Basically, Galaxy Trucker is a real-time tile-laying game. During a round, all players will simultaneously start grabbing tiles from a face down sprawl in the middle of the table, flipping them over and deciding, as quickly as possible, where to put them in their spaceships—or whether they want them at all! You need engines for the ship to fly, but the engines need batteries, and what about cannons and cabins and cargo holds?
And then, you move to phase two—actually flying the ship. Here is where you will use your engines and your cannons and your cargo holds to zoom through a series of randomised cards, blasting enemies, picking up goods, and making money.
This game first released in 2007 and hence, it has that kind of retro feel to it. The art style might be appealing to some, but to others, it might appear outdated. However, if you’re looking for a real-time game that gives you a sense of progress and personal achievement, Galaxy Trucker with its mechanics of building and improving your own unique ships, scratches that itch nicely.
From the publishers of board game heavyweights, Wingspan and Scythe (yeah, I bet you‘ve heard of those games before), comes Pendulum, the quietly underappreciated real-time worker placement game. Yes, you heard me right—worker placement.

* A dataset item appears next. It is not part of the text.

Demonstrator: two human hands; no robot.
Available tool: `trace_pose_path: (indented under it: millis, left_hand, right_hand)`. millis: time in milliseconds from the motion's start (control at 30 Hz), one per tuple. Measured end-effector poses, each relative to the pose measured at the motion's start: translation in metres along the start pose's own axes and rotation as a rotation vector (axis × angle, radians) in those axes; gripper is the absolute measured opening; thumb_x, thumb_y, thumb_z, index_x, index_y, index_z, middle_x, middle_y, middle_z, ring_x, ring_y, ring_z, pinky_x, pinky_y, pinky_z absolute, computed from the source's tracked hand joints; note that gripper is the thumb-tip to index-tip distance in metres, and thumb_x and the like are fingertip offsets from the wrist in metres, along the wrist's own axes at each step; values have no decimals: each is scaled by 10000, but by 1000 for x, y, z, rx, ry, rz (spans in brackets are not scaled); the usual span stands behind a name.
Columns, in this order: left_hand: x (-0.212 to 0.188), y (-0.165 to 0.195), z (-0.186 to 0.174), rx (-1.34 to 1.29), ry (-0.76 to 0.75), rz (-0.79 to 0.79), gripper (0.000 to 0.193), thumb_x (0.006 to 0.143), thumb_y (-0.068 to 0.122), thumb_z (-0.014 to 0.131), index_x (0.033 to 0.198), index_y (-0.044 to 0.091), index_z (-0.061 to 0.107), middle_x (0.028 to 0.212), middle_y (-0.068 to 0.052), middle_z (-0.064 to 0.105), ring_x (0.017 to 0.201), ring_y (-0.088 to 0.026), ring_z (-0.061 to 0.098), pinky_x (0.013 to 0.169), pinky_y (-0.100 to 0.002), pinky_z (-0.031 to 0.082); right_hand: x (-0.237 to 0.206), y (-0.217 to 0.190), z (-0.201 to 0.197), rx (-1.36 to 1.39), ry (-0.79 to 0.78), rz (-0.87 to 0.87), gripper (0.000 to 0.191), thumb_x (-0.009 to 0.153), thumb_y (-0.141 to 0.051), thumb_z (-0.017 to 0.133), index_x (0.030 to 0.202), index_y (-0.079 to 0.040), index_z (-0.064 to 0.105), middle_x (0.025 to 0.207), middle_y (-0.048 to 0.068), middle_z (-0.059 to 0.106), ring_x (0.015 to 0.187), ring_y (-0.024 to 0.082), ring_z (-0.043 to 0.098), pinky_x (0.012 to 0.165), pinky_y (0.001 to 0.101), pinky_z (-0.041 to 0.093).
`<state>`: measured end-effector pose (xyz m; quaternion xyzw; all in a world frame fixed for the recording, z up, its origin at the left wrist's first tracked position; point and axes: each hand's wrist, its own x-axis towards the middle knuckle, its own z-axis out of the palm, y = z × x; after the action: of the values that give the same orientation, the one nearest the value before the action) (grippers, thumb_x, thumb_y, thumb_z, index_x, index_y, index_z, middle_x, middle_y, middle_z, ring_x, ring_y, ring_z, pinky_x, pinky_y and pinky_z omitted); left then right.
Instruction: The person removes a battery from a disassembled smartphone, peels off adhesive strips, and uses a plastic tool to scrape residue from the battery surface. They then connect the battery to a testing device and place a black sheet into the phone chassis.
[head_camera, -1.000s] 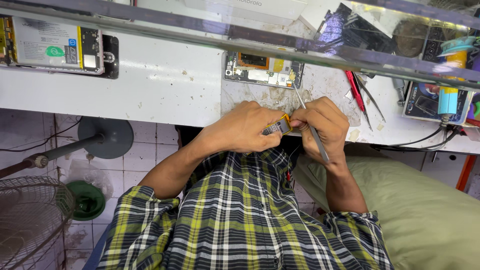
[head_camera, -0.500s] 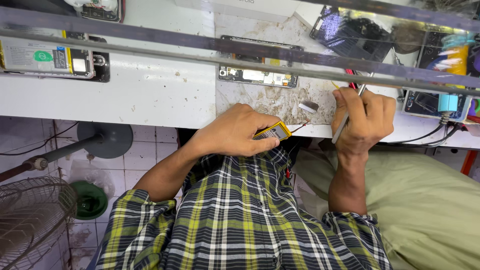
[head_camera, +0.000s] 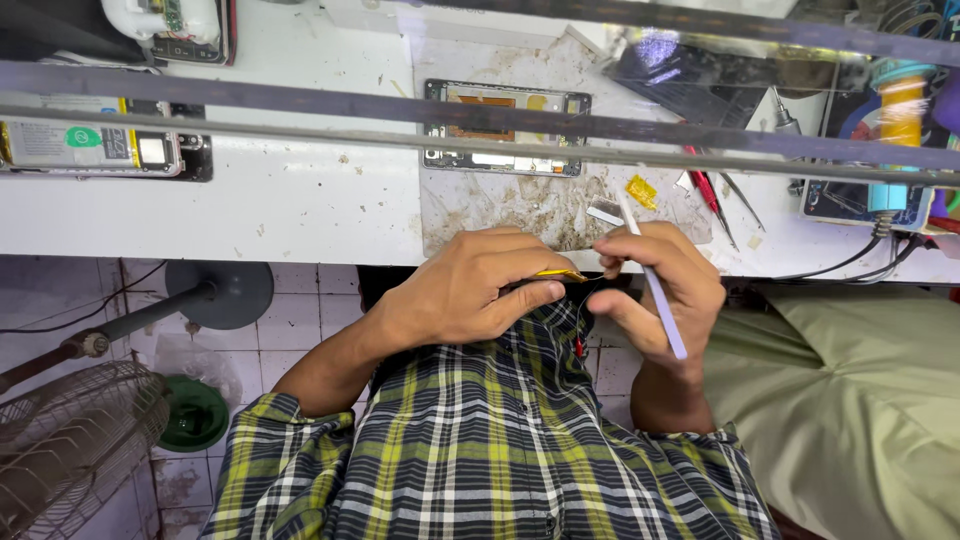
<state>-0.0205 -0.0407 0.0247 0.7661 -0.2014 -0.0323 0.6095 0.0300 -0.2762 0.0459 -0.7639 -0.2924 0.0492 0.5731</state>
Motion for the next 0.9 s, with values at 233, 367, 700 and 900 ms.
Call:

In Pendulum, players are nobles vying to be the next ruler. Much like any other worker placement, you must gain different resources, move up different victory tracks, and expand your provinces. Unlike many of the other games on this list, Pendulum is rich and complex, slightly heavier. The decisions you are making are much the same as a typical Euro game—but you have to make them in real time.
In Pendulum, time is treated more like any other resource than something to race against. Like a resource, you must spend your time with care and thought. Yes, there is an element of quick thinking and frantic decisions, but far less than in the other games on this list.
However, like Captain Sonar, Pendulum does come with a turn-based variant that is thorough and fleshed out. Some people actually prefer the turn-based variant over the real-time one, depending on what mood they’re in, and it’s wonderful that this game gives you that option, especially when you’re learning the game and the real-time seems a bit overwhelming.
With Pendulum, you are getting both an innovative real-time Euro game and a beautiful traditional worker placement, all in one beautiful box.
In summary, if you’re looking for...
Something frantic and cooperative? Magic Maze.
A party game where you can nuke your friends? We’re Doomed.
A team version of Battleship? Captain Sonar.
A tile-laying game in space? Galaxy Trucker.
A worker placement abstract game? Pendulum.